The Man Who Wore a Hat by Susmita Srivastava

Was this the way it was? Who knows any longer, after so many years, and so many bicycles, and cars have been down the road, it’s no longer possible to remember how bits of existence behaved then, or whether the road was or wasn’t. Or perhaps one remembers but what one remembers may or may not have been.


Definitely, as you turned down Bank Road, coming from noisy Katra bazaar, you noticed the change. The Amaltas lining the road was heavy with bloom like bunches of huge yellow grapes. If you bit into one, the sunlight would run out over your fingers like sticky golden juice and your hand would be luminous for a while. And if you looked directly at one for too long, you’d go a little crazy with the beauty of it. Lanes snaked off, left into cul-de-sacs and right to shortcuts to the University, through a bamboo grove and over a ditch, emerging just behind the History or the Music department. And if you walked right down to the end of the road, where the cantonment began, there was Yasmin’s house in the corner, with the litchi bushes and the old well, and her father in his rocking chair, reading , and her mother making sweet and sour lime pickles.

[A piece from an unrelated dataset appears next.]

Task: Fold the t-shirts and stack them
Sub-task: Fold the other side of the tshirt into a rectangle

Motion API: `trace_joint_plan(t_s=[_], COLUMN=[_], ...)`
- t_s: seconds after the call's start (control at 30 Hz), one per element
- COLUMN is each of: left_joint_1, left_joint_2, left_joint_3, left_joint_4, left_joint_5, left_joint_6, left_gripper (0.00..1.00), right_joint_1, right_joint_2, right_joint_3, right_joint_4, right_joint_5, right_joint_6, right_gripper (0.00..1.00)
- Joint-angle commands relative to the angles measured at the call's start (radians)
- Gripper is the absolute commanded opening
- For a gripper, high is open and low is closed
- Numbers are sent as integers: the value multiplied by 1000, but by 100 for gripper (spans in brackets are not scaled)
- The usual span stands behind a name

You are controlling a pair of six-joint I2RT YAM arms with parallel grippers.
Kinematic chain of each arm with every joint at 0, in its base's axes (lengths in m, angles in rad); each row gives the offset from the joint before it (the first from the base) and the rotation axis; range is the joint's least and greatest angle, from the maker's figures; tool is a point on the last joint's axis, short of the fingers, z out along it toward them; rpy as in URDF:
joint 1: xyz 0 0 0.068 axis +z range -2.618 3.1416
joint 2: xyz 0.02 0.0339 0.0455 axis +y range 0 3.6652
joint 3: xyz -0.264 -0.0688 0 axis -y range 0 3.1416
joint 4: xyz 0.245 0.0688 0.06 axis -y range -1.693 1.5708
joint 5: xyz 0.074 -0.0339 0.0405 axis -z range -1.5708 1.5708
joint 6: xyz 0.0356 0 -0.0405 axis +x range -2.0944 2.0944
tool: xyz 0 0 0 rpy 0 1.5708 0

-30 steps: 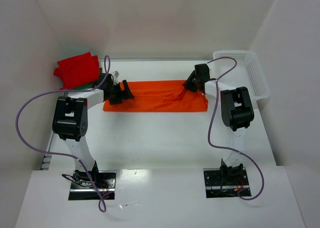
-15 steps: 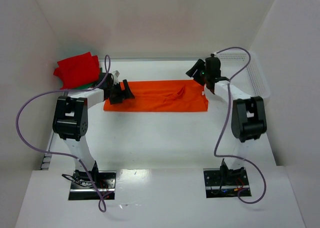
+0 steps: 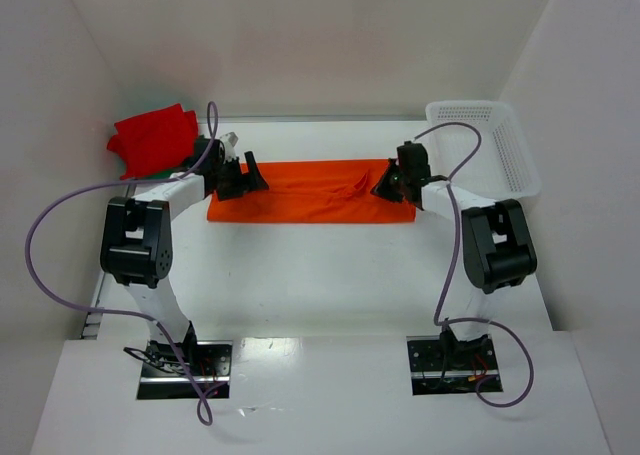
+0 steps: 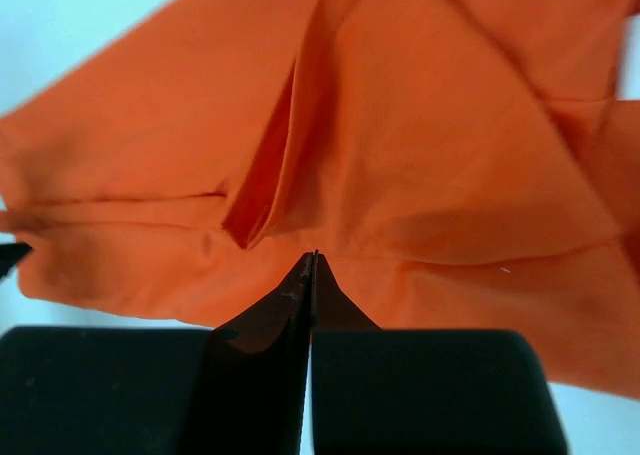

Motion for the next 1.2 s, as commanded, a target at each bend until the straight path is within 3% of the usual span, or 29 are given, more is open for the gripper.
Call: trace_joint_plan(t_s=[0.0,0.57,0.9,0.97,1.03,1.13,1.17], left_joint_1=[-1,10,10,10,10,10,10], left_joint_2=[-46,22,32,32,32,12,-2], left_joint_3=[34,61,72,92,107,118,118], left_joint_4=[9,-10,-28,-54,-85,-83,-68], left_joint_5=[-2,-11,-11,-34,-88,-192,-192], left_joint_6=[40,49,49,31,-26,-133,-133], left_gripper=[100,100,100,100,100,100,100], right_joint_1=[40,68,68,68,68,56,55], right_joint_2=[96,402,486,486,474,399,378], right_joint_3=[60,396,549,549,571,583,592], right_joint_4=[-9,-1,-17,-17,-46,-101,-113], right_joint_5=[-14,-71,-94,-94,-71,27,45], right_joint_6=[-35,-4,5,5,-36,-102,-102], right_gripper=[1,4,8,12,23,58,65])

One of the characters who lived on Bank Road was Rituraj P. Sinha, a man of many-splendoured strangeness. Not that you could put a finger on all the things that were odd about him, for he carried his difference like an aura, colourful and intangible. But there was one thing that you could pin down, an oddity you could satisfyingly note and write down if you wished, and that was his hat. It was dark brown and made of some stiff velvety material, a good looking hat with a fair-sized rim. Probably expensive, though already old when I first saw it. Nobody in Allahabad possessed a hat, or would dream of wearing it if they did. It wasn’t as if his other clothes were particularly well cut or stylish. No, Rituraj P. Sinha usually wore rather shabby corduroys and comfortable cotton shirts. It wasn’t as if he taught English Literature at the University, either, and had contracted his passion for a hat from a book. He taught Medieval Indian History.

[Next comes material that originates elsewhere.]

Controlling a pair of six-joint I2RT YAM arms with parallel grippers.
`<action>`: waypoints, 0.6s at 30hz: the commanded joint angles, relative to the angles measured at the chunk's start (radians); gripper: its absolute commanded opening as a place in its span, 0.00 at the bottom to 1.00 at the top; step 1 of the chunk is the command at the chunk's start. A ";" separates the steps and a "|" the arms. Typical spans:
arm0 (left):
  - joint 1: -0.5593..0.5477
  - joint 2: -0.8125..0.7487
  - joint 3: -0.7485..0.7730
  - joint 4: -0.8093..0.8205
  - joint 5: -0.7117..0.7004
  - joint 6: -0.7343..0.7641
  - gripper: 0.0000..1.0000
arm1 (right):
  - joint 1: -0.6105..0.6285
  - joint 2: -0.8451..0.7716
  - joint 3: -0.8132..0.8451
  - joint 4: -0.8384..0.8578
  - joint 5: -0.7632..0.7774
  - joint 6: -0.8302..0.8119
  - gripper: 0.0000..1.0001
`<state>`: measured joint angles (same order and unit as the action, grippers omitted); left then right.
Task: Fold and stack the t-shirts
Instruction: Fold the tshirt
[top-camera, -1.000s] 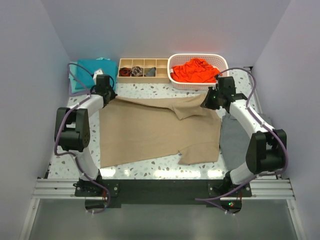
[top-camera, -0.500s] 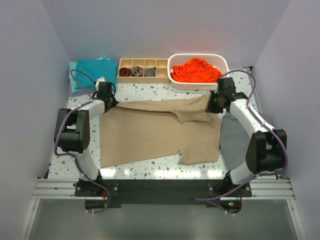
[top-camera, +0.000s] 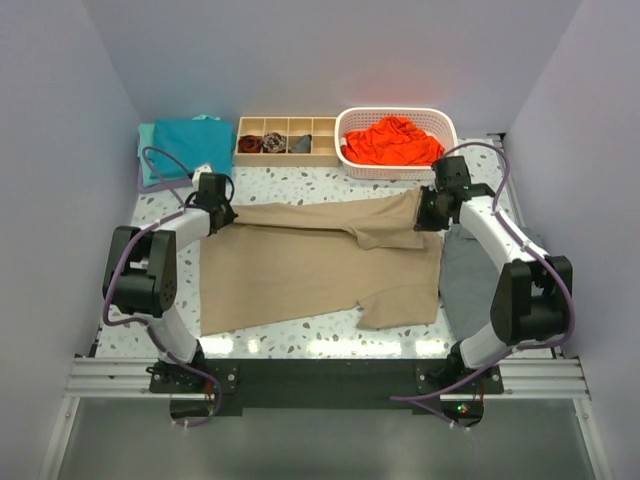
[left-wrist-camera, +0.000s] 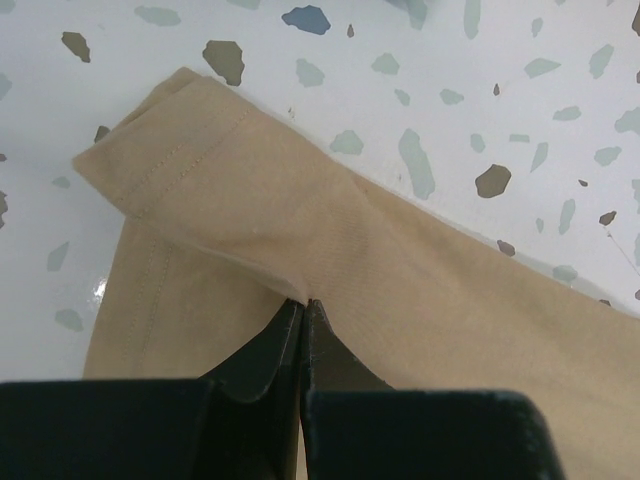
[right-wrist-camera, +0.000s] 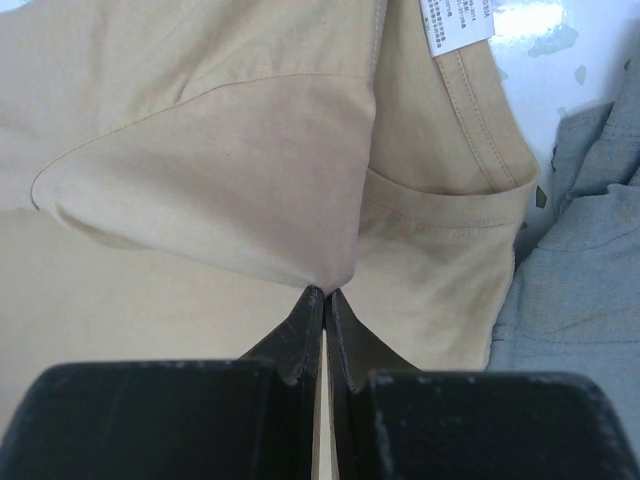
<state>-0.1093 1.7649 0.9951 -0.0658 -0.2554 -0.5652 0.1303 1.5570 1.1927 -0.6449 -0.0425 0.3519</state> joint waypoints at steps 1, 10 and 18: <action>-0.003 -0.056 -0.015 -0.003 -0.054 -0.015 0.01 | -0.004 0.028 0.030 -0.032 0.021 -0.030 0.02; -0.007 -0.054 -0.038 -0.045 -0.042 -0.035 0.09 | -0.005 0.058 0.024 -0.016 0.039 -0.027 0.02; -0.010 -0.109 -0.107 0.013 -0.044 -0.058 0.41 | -0.006 0.064 0.015 0.013 0.068 -0.018 0.01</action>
<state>-0.1139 1.7367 0.9237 -0.0967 -0.2752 -0.5949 0.1299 1.6302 1.1931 -0.6575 -0.0334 0.3389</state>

Moreover, as he walked down the shady avenue that led from the bicycle stand to the History Department, you could see the spirit of disappearance dogging his steps. Swirls of dust eddied from his heels, and every now and then some would wink out of existence. It was as if he could never muster up enough force of mind or involvement to ensure the continuation of his surroundings. Furniture, for example, or furnishings. He was always losing small things like stools and cushions, and occasionally a chair or table. Sometimes he really missed them later, like the carved wooden bookends in the shape of sharks that he’d found in Chandni Chowk. He thought about them every day for a month when they were new, and then it was once a week, and then a very long time went by and they turned a little transparent. The fins went first, without his noticing, and then the tails and then they flickered out altogether and his books fell off the table. He felt bad about those, but nothing ever came back.


Yasmin, now, she was in her early twenties around that time, pleasant and perfectly ordinary, with her brown eyes and dark hair, just like anyone else’s. Some of us often went to her house; her mother was generous with the pickles. The walls were hung with framed roses, embroidered, heavy with secrets, half closed with hints of night. They were maroon or deep purple silk on cloth the colour of old paper, a tiny Yasmin worked into the lower right corner.

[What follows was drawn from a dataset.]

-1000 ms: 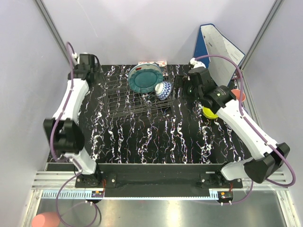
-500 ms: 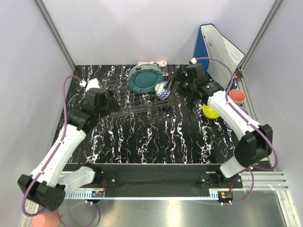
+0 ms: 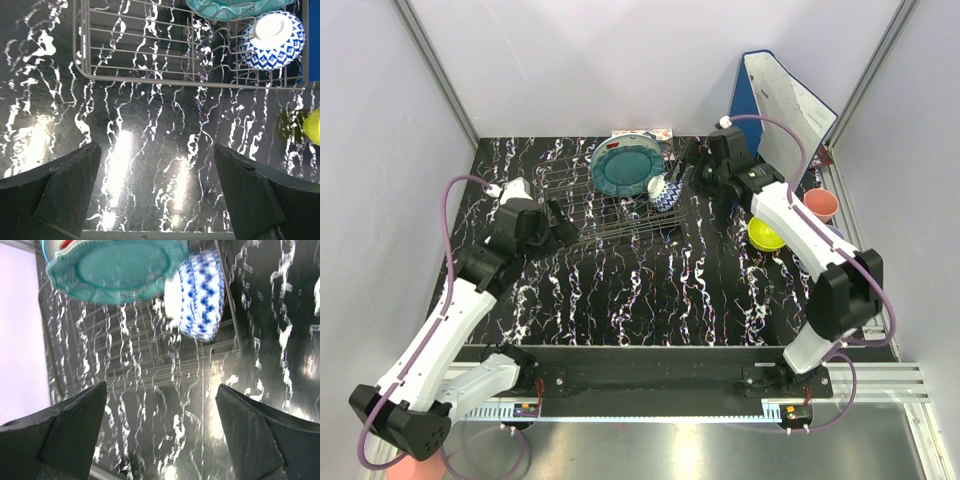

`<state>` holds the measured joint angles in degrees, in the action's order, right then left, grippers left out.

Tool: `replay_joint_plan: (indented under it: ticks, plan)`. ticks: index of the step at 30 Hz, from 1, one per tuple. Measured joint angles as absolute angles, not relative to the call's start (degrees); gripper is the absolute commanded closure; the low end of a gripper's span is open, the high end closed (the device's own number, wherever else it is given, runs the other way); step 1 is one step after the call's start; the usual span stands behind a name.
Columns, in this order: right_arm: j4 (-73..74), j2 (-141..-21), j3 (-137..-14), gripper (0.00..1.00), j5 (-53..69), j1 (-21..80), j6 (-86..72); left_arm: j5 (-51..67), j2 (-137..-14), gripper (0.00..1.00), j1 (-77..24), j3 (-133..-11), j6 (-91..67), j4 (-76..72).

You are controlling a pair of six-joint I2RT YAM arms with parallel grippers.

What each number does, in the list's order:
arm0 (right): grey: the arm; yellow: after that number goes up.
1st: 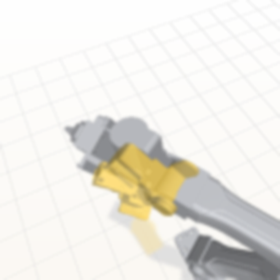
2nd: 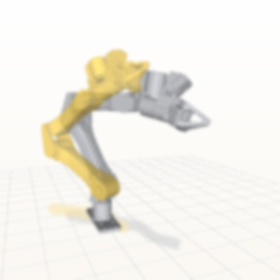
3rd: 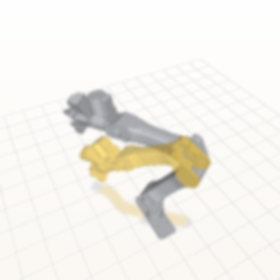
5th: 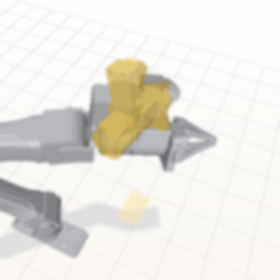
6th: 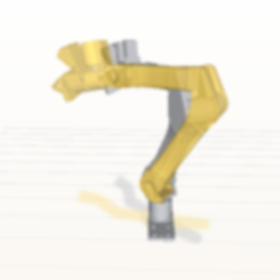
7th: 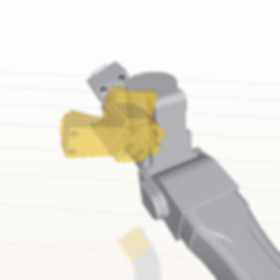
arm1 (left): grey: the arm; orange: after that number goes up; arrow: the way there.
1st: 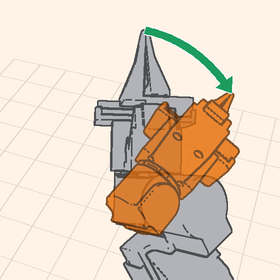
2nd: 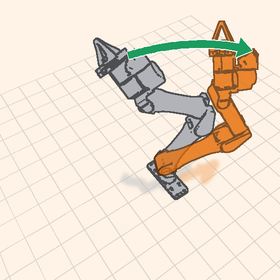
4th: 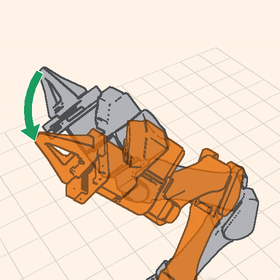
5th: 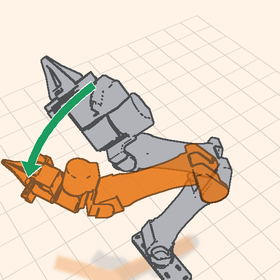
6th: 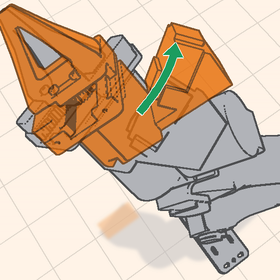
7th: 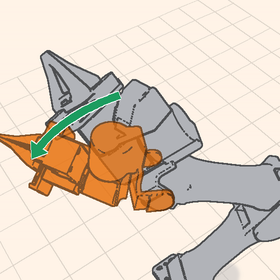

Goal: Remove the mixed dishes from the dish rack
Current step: Pick up the bowl from the dish rack.

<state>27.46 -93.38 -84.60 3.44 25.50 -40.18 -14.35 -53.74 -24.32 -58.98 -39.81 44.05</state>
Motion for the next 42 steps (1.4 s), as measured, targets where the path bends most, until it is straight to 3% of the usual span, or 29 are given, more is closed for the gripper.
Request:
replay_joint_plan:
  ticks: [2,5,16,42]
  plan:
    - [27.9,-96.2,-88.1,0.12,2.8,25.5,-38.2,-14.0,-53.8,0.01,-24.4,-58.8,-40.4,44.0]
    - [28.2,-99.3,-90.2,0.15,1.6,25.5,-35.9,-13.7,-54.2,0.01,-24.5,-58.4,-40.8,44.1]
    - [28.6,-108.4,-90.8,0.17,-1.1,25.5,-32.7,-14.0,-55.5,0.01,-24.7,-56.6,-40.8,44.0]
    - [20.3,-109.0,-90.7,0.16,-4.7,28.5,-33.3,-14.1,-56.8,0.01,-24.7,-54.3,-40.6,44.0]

At the age of thirty-three, Rituraj ran into Yasmin. Literally, because she was picking up a book and he wasn’t watching where he was going. He was prompted to think about the Amaltas in metre.

       As the sunshine filters through the filigree of leaf

       Golden-green and fertile on the seeker’s dark footprint

       So do you, dark-haired woman, shed a shadow on my mind.

He should have been warned, of course, because there was no reason for a sunshine woman to shed a shadow. Or maybe sunshine is the very thing that does.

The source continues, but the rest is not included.